Спустя пару дней, когда Бернар выслал фотографии столь оскорбительных для Винсента работ, последний разразился праведным гневом: «Дружище, твои библейские картины – явная неудача». Он называл их «притворством», «фальшивым вымыслом», «кошмаром» и, хуже всего, «клише». Тоном, в котором братская снисходительность мешалась с раздраженным глумлением, перескакивая с «ты» на «вы», Винсент требовал от Бернара покончить со «средневековыми шпалерами» и «трепетать», подобно Милле, перед единственным Богом, истинным Богом «подлинно возможного». Как осмелился Бернар променять «душевный подъем» правды на причуды и фальшь вымышленных фигур в фантастическом пейзаже? «Действительно ли таковы ваши убеждения?
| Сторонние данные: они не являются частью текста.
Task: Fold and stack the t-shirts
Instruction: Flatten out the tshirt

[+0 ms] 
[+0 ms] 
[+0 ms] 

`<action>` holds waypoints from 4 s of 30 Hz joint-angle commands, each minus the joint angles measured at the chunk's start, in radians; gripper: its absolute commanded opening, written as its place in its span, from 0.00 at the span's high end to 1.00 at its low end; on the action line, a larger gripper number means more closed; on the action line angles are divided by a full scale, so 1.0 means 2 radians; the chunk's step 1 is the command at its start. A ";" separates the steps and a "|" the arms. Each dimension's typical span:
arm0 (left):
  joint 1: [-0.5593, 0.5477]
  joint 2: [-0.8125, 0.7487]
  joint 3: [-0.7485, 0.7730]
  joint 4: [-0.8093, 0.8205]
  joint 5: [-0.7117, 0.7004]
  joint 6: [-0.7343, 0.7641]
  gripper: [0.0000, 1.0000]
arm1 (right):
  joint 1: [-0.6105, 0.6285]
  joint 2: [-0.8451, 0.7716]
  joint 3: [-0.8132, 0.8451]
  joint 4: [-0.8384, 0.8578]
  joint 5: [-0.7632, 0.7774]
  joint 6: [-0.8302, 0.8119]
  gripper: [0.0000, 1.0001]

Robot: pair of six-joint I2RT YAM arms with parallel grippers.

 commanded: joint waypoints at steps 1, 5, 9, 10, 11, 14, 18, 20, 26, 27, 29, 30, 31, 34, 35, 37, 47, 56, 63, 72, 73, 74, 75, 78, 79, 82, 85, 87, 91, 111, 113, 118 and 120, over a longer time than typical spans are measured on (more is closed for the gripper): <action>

Конечно нет!» С той же решительностью, с какой он когда-то защищал своих «Едоков картофеля» перед Антоном ван Раппардом, Винсент теперь призывал Бернара бежать от «опасностей, таящихся в этих абстракциях», и вновь «погрузиться» в реальность – как сделал он сам. «Настоящим письмом я в полный голос и со всей силой, на которую только способны мои легкие, снова требую: стань опять самим собой», – не унимался Винсент.